Re: [xml-dev] markup humility

On Tue, 22 Feb 2022 at 11:26, Norman Gray <norman.gray@glasgow.ac.uk> wrote:

Peter, hello.

On 22 Feb 2022, at 10:36, Peter Flynn wrote:

> On 22/02/2022 10:03, Norman Gray wrote:
> [...]
>> I heartily agree with you that 'who asserted it and in what context'
>> is vitally important, because a statement could mean different things
>> in different contexts, and it's important for the SW to respect that.
>
> Viewed in isolation, what does the following declaration mean?
>
> <!element Title - - (#PCDATA)>
>
> When I was very young, I thought it meant — unambiguously — the title of
> the document. Until someone suggested I RTFM, where it was clear that it
> was for holding Mr|Ms|Mrs|Miss|Dr|Rev|etc (in the days before building
> menu options into the markup became A Thing).

A very good example.

The term foaf:title (or, to give it its Sunday name, <http://xmlns.com/foaf/0.1/title>) means only an honorific. The term dc:title (or <http://purl.org/dc/terms/title>) means only a book title.

The presence of the full URI-based name does two things. Firstly, it makes them fairly obviously distinct, makes the semantics/meaning explicit (ie, not just a matter of human-readable documentation), and at least partially removes the temptation to fail to RTFM.

Secondly, if I say

<something> dc:title "Mister".

it explicitly licenses you to consider <something> to be a book (or other dc:BibliographicResource) with that title. If I've written that to you, you can deem me to have taken the responsibility for asserting, implicitly in the statement above, that <something> is a book and not a person. This is, if you like, machine-readable documentation.

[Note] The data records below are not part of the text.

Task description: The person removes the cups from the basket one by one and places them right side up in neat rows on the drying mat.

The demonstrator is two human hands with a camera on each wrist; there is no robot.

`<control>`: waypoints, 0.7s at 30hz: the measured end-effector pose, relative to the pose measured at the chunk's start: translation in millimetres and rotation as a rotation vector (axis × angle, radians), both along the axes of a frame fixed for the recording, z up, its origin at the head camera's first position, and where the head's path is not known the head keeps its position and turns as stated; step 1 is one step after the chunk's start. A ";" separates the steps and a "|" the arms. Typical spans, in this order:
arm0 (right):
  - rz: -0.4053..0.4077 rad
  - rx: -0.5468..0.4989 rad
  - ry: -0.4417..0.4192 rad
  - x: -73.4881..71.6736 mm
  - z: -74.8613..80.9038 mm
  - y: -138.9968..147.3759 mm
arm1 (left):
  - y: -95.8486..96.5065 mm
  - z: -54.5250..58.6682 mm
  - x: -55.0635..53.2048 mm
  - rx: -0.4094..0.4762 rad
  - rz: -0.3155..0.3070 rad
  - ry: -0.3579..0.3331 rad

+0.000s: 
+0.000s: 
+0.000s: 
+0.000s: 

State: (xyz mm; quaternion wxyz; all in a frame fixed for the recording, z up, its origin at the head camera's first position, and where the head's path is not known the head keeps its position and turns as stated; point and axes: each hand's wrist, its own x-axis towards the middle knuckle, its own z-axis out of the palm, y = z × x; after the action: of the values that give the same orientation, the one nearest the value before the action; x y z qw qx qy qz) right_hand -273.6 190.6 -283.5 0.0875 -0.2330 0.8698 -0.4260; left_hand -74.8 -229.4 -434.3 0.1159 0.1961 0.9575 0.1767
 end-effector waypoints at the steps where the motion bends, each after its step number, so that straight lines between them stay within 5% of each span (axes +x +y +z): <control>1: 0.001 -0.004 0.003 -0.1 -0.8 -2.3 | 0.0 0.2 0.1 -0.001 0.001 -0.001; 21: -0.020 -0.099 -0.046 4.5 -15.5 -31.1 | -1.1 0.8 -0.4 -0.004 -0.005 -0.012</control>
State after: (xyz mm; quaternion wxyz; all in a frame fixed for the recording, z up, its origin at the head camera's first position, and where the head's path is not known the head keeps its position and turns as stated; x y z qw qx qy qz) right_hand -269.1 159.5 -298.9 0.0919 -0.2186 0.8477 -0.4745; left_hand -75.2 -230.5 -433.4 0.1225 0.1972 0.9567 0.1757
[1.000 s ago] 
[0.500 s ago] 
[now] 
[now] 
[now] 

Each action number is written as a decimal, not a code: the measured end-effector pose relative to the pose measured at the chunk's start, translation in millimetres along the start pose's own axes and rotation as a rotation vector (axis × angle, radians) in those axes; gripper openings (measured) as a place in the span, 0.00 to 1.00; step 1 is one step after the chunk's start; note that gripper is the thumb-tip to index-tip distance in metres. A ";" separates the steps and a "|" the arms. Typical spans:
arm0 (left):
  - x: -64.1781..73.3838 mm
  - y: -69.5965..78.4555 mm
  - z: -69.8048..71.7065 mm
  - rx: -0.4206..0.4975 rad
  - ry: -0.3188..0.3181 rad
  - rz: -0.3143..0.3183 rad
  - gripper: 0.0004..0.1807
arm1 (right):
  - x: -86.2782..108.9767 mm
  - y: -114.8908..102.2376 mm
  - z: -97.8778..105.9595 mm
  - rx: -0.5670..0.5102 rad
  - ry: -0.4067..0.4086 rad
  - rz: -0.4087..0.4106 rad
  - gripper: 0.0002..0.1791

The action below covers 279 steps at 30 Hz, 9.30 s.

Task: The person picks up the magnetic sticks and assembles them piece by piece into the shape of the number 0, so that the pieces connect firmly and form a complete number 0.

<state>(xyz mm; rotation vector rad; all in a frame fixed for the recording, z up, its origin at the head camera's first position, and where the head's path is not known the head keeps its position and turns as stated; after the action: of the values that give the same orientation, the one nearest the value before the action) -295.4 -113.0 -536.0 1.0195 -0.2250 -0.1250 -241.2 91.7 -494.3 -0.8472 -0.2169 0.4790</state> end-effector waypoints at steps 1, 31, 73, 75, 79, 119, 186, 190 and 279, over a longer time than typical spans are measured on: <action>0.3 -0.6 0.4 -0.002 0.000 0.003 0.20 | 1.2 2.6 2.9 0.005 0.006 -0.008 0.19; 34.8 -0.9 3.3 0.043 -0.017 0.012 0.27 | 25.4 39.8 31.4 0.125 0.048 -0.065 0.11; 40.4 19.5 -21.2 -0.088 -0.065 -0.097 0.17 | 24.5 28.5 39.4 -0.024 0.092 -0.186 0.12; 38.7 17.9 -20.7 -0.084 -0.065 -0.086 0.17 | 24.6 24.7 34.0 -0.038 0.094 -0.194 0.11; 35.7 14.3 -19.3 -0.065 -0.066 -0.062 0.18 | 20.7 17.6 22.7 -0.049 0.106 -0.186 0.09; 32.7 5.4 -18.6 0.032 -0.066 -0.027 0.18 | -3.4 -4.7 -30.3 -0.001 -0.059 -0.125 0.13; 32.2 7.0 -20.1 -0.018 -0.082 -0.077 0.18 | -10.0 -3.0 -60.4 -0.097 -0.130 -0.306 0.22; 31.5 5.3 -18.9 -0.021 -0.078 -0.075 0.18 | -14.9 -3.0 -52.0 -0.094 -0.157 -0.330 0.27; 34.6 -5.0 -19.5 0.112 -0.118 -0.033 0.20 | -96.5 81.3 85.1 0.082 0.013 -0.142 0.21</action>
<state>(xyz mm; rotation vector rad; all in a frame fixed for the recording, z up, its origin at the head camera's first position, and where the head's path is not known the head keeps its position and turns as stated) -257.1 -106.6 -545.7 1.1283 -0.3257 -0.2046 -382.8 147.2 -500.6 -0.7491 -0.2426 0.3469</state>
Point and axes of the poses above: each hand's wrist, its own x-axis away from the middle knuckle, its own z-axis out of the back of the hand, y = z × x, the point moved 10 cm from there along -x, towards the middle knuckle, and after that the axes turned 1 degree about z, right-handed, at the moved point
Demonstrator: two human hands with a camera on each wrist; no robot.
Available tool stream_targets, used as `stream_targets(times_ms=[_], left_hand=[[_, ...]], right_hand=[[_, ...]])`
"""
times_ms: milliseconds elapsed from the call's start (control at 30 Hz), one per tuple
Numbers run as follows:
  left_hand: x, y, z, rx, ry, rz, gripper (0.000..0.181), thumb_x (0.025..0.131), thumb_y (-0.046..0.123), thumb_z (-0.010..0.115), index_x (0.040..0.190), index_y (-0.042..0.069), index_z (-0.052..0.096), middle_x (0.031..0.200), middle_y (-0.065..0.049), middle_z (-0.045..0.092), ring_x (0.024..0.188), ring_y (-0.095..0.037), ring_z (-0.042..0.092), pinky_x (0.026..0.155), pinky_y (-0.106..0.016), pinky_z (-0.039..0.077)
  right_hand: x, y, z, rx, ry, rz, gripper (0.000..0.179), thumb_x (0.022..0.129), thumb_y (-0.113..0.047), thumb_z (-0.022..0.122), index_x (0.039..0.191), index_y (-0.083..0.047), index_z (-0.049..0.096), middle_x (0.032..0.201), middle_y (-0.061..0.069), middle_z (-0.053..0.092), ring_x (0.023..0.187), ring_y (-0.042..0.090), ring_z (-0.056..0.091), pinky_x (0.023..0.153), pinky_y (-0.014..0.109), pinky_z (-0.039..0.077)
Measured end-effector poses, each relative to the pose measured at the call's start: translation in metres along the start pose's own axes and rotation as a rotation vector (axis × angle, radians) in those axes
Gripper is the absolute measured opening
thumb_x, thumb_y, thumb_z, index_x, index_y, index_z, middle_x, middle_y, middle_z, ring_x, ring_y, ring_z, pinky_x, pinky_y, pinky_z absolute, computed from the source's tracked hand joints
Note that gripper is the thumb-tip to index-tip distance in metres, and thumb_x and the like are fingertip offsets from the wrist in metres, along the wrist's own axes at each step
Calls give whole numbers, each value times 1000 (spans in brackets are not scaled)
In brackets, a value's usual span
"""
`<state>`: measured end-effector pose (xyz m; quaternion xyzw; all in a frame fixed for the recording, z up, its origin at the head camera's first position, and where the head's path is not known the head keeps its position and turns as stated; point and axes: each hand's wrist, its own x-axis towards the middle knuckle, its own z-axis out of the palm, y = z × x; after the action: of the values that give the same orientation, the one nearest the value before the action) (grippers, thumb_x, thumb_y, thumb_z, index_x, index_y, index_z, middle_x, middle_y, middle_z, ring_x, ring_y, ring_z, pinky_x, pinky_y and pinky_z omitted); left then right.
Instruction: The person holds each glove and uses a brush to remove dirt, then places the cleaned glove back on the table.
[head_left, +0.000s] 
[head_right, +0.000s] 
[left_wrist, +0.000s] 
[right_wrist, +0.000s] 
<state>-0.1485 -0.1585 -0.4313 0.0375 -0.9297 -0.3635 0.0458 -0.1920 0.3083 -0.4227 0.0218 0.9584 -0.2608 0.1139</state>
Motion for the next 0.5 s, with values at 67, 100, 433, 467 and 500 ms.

You might use that to drive other processing ('find me all of the books in this dataset'). Or if subsequently you are (in effect) told

<something> foaf:title "Mister".

then you have been told that <something> is a person (or at foaf:Person, at least). As long as your machine knows that foaf:Person and dc:BibliographicResource are disjoint -- in _my_ world, there is noone who is both a book and a person -- then... *bringggg* validity error.

Slight tangent but ...

Once upon a time, we had FOAF include some bits and pieces of DAML+OIL, and then OWL, to show some support and try it out. We stated that foaf:Person and foaf:Document were disjoint types, since the idea of something being both didn't make much sense. And then some time later, we removed that disjointness claim on the basis that the selfsame-thing might be sensible describable as a Person in some ways, but if they had e.g. interesting tattoo art, then that same entity could also be described as a Document (or Image).

It's a pendantic point, but raises maybe a more interesting question about minimalism and simplicity.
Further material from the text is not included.